One of the staples of sightseeing in Cleveland for many years has been the Goodtime ships. They began touring the Cuyahoga River and the lakefront back in 1958. My first experience was with the Goodtime II. The ships have done lots of educational tours with local school groups and I was room mother the year that my fourth grade twins were to take their field trip.
I remember the effort it took to keep several school groups quiet enough to be able to hear the commentary as we cruised up the Cuyahoga River past Collision Bend--almost a 90 degree turn that ore boats and freighters have to make to navigate the "crooked river." As we passed by and under several different kinds of bridges, the mechanics and history of each was explained. There are all sorts of different bridges along the Cuyahoga many of them dating back to the early to mid 1900s. Some swing. Others lift. All are fascinating.

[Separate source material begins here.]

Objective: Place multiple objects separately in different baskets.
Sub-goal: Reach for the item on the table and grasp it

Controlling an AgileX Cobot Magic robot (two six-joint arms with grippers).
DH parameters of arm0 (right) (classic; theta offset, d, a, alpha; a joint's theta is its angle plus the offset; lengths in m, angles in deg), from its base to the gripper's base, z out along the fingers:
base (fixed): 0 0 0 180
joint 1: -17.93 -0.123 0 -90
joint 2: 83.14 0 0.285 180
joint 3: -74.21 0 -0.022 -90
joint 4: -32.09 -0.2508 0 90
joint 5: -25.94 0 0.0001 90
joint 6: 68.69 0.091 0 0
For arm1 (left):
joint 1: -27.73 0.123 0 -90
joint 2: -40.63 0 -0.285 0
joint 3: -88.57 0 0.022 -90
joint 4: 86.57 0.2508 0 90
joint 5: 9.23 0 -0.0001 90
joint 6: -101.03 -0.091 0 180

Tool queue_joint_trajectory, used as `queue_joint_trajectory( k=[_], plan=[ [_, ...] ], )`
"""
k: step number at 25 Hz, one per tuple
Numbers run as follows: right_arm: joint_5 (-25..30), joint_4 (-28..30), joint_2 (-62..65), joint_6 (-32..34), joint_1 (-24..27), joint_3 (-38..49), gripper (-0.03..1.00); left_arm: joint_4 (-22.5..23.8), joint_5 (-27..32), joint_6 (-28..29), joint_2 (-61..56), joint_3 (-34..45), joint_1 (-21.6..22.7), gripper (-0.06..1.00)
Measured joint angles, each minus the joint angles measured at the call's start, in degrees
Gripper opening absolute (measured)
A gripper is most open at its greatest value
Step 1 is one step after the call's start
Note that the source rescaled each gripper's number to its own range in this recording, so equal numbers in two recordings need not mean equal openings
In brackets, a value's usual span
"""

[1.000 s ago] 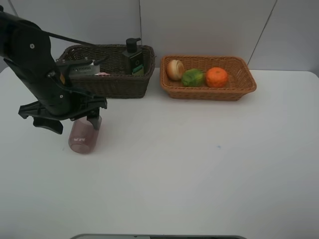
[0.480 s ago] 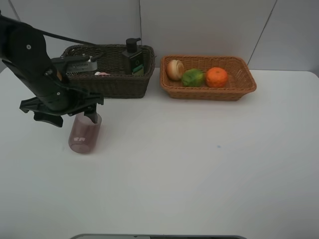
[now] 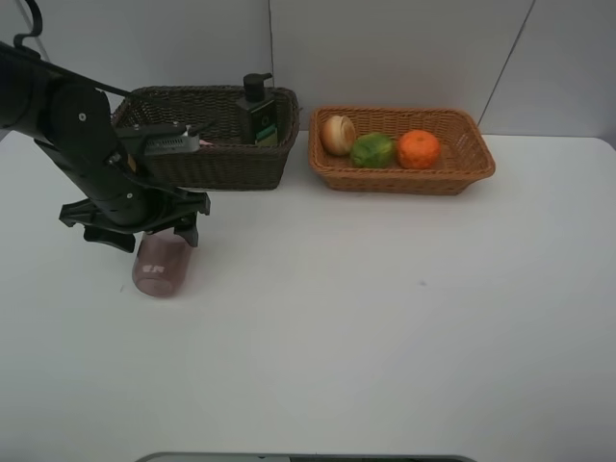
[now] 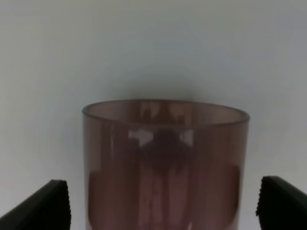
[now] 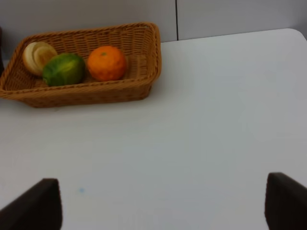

You also get to pass by where Moses Cleaveland first set foot in 1796 in what was to become the place where a city would bloom and be called by his name. He was sent with a contingency of 50 others to survey what was then a part of the Connecticut Western Reserve. A spelling error on the surveyor's map left the a out of Cleaveland and thus the city became known as Cleveland.
We thought it would be a fascinating trip to take when our soon to be ten year old granddaughter visited/ After all she would be the same age as her dad when he first made the trip. Of course now the ship is called the Goodtime III. It replaced the II in 1990.
Unfortunately we discovered too late that one of the bridges along the river past Collision Bend was frozen in place and we wouldn't be able to make the usual trip. Instead our cruise turned around at Collision Bend and went down another branch of the river that is even more industrial and does not have the variety of bridges.
We did get to go back outside the breakwall that protects Cleveland's harbor and cruise along for an hour for a delightful refreshing trip that gave us beautiful views of the skyline and a great pass by the lighthouses that flank the entrance to the harbor and the river.
Oh, and our granddaughter enjoyed my iPhone games when she got bored. A ten year old can only take so much relaxing.